What to do — Please restate, word for word, the lines below that begin at the one with "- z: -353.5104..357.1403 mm" and end at the one with "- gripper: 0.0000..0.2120". Leave out all other lines.

■ ■ ■ ■

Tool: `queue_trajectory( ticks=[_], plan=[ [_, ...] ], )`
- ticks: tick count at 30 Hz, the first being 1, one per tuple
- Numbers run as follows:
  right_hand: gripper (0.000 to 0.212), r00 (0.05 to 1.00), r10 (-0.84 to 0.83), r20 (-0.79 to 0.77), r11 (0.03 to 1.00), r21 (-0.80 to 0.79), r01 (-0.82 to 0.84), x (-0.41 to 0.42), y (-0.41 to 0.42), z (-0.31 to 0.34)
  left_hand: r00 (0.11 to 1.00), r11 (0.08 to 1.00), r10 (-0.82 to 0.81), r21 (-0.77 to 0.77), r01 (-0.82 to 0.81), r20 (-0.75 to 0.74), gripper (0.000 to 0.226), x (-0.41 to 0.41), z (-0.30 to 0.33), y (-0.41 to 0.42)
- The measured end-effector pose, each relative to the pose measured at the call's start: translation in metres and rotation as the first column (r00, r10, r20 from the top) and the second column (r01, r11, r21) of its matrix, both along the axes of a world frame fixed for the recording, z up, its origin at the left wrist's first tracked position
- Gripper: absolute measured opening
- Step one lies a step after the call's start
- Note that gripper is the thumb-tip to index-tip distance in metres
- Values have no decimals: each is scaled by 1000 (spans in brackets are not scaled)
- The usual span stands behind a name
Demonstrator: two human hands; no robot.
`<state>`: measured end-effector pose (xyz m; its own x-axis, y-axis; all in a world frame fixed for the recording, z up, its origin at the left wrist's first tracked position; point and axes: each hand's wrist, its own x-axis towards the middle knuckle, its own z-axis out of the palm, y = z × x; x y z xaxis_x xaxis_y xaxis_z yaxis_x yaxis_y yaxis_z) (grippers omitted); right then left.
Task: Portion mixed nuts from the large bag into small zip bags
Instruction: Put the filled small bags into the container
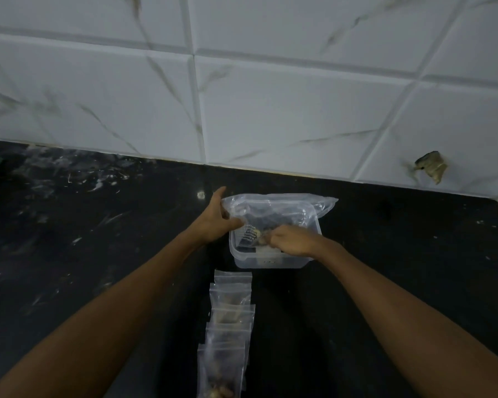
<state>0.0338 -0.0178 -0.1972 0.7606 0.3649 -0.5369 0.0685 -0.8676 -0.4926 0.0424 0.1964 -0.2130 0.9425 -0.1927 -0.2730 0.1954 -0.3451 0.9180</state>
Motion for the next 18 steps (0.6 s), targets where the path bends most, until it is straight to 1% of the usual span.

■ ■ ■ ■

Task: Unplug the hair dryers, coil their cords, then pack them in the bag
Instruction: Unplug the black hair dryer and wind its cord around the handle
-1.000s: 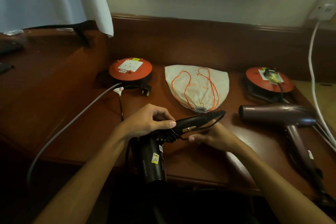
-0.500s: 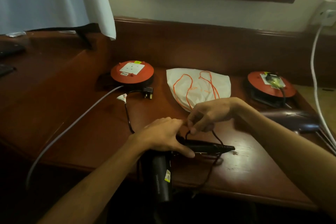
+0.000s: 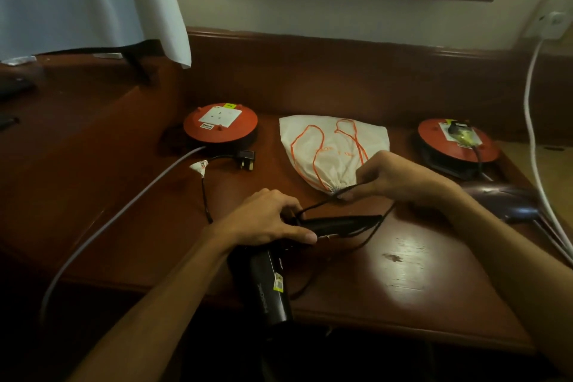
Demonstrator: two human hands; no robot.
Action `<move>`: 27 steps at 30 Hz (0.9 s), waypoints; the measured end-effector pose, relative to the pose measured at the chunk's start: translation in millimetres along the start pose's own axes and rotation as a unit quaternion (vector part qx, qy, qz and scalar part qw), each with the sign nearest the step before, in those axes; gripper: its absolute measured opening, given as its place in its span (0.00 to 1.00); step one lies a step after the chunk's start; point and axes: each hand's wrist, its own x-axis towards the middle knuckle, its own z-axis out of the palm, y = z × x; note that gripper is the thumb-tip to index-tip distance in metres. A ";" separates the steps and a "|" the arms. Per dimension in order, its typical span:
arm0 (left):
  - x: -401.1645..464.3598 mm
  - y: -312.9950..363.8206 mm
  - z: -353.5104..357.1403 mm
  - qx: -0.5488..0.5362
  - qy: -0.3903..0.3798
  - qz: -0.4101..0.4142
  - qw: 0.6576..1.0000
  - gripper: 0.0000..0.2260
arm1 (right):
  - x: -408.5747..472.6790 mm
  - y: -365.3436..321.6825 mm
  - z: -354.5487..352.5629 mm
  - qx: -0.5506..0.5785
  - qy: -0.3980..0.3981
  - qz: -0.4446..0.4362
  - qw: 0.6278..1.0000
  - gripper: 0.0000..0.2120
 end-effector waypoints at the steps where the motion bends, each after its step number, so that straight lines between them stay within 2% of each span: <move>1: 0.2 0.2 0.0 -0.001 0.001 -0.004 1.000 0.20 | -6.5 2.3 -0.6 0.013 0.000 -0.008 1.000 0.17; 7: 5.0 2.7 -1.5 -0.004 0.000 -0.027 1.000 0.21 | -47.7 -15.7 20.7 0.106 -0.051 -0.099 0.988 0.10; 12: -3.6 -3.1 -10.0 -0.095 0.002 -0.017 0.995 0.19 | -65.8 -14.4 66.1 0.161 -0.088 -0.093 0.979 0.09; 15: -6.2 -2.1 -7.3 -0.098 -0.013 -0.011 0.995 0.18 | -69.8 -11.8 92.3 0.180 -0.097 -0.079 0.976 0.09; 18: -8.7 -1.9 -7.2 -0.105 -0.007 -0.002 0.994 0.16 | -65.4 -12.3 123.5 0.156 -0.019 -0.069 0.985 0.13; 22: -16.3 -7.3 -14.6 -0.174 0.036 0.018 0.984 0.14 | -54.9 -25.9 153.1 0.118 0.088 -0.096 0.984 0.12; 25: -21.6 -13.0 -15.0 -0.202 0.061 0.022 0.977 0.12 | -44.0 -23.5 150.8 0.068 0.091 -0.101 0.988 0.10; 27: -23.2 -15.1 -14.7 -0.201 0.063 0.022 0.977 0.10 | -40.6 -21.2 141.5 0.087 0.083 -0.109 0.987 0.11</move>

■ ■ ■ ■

Solution to the problem —
  - z: -353.5104..357.1403 mm
  - qx: -0.5488..0.5362
  - qy: -0.3903..0.3798
  - qz: -0.4101..0.4142
  - qw: 0.6576..1.0000
  - gripper: 0.0000..0.2260
arm1 (right):
  - x: -408.5747..472.6790 mm
  - y: -365.3436..321.6825 mm
  - z: -354.5487..352.5629 mm
  - qx: -0.5506..0.5785
  - qy: -0.3980..0.3981
  - qz: -0.4446..0.4362
  - qw: 0.6278..1.0000
  - gripper: 0.0000..0.2120

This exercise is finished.